The models were used in the simulations of the textile physical tests. These virtual material tests help to verify and configure the mechanical behavior of the material models, which are used in the simulation. These virtual tests assure the suitability of the material models and their settings for further analysis in forming simulations. Tensile test, cantilever bending test, picture-frame-test, and friction test were simulated with macro- and meso-scale models. The simulations were performed with the software LS-DYNA (Livermore Software Technology Corporation, Livermore, CA, USA) using explicit analysis. The nonlinearity of material, geometry, boundary conditions, and contact formulation of the models limited the use of implicit analysis. The modelling methods are software independent.

4. Simulation Results

In the simulation of the fabric tensile test, the textile was fixed at one end while the other end was pulled until failure. Figure 9 shows the resulting stress of the macro-scale shell element model along the weft direction (y-direction) in variant 1 (Figure 9a) and variant 2 (Figure 9b). Although the macro model of variant 2 has higher maximum tensile force, it has lower stress because of its greater thickness. This is explained by the calculation of stress-strain curve, in which stress is the tensile force divided by the cross-sectional area. Figure 9c,d shows the axial forces within the beam elements of the meso-scale model shortly before complete failure. As can be seen in the pictures, the beam elements of both variants have the same axial force value but model of variant 2 has significantly higher beam chain density, so that the whole textile has higher tensile strength. As in the macro-scale model the fabric is considered a continuum, separate axial forces within the yarns are not observable as in the meso-scale model, what may be of interest for further yarn detailed studies.

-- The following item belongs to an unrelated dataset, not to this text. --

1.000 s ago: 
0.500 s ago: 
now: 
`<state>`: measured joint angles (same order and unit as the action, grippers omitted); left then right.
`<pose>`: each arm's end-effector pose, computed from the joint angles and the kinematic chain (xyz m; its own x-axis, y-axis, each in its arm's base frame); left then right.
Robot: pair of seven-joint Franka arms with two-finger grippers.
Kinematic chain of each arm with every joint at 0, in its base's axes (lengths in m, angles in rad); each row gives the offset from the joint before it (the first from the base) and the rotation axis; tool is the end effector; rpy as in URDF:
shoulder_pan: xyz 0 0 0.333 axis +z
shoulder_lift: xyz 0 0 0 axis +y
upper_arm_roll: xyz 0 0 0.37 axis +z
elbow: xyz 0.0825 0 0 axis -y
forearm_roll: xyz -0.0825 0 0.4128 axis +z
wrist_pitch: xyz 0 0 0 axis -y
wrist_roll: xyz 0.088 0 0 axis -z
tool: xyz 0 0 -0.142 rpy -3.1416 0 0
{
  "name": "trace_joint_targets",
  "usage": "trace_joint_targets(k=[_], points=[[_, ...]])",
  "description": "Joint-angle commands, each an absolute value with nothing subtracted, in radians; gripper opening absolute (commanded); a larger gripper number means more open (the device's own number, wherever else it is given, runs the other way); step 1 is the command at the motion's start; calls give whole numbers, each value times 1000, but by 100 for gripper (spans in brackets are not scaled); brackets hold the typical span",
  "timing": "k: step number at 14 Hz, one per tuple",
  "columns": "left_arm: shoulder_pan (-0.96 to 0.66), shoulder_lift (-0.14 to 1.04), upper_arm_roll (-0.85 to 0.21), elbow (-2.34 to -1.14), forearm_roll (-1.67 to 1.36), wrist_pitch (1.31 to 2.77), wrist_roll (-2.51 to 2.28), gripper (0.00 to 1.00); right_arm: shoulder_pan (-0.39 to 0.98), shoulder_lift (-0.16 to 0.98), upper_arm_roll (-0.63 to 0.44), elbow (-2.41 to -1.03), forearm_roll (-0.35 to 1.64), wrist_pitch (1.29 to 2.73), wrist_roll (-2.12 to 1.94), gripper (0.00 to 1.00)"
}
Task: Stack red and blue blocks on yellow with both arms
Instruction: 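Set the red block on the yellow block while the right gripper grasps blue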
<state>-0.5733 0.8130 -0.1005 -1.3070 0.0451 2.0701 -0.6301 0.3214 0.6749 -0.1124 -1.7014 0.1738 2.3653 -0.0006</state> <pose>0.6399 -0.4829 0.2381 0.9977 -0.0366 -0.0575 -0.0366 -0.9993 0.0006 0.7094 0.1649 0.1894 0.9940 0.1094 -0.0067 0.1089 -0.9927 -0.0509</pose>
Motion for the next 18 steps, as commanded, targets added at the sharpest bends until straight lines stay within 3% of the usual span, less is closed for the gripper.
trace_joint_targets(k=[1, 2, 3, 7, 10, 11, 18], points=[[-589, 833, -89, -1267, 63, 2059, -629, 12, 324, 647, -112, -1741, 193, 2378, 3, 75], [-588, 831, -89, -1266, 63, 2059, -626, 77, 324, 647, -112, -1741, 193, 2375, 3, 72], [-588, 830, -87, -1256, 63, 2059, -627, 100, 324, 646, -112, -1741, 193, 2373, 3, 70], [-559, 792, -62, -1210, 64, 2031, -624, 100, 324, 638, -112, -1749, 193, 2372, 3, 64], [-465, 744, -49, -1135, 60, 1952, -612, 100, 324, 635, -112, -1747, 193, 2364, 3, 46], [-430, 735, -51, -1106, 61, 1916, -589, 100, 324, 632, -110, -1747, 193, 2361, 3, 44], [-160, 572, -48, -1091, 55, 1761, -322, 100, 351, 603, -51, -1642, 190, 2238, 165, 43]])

Figure 10 gives the comparison of the force–strain curves between experiments and simulations for both fabric variants in the warp and weft directions. In general, the formulation of the macro-scale model allows for a direct input of the measured tensile stress–strain curves of the fabrics separately in the warp and weft directions [12]. Thus, the results of the simulation fit quite well with the experimental data. Beam elements in meso-scale models possess a linear elastic material model and the waviness of beam element chains was prescribed with the assumption that the waviness is harmonic and only along the reinforcing direction [45]. This resulted in a good accuracy of the simulated tensile force–strain curves with moderate deviation. If the non-linear tensile behavior of the reinforcing yarns (Figure 4b) can also be described correctly, the results would be improved. The force–strain curve of fabric variant 1 in both directions and fabric variant 2 in warp direction are almost identical, where the density of reinforcing yarns are the same. The fabric variant 2 has significant higher tensile strength along the weft direction, where the density of the reinforcing yarns is higher (Table 2). For the macro-scale model, the input tensile curve for variant 2 in the weft direction was calculated based on the tensile test data. The result of the macro-scale model fits well with the experimental data (Figure 10). On the contrary, the material model parameters for the beam elements representing the reinforcing yarns are the same for each model. However, the density of the modelled beam element chains of fabric variant 2 was increased as in the real fabric (Figure 8). The loop length of the beam element chains representing the knitting yarns for variant 2 was shorter as measured on the fabricated fabric samples.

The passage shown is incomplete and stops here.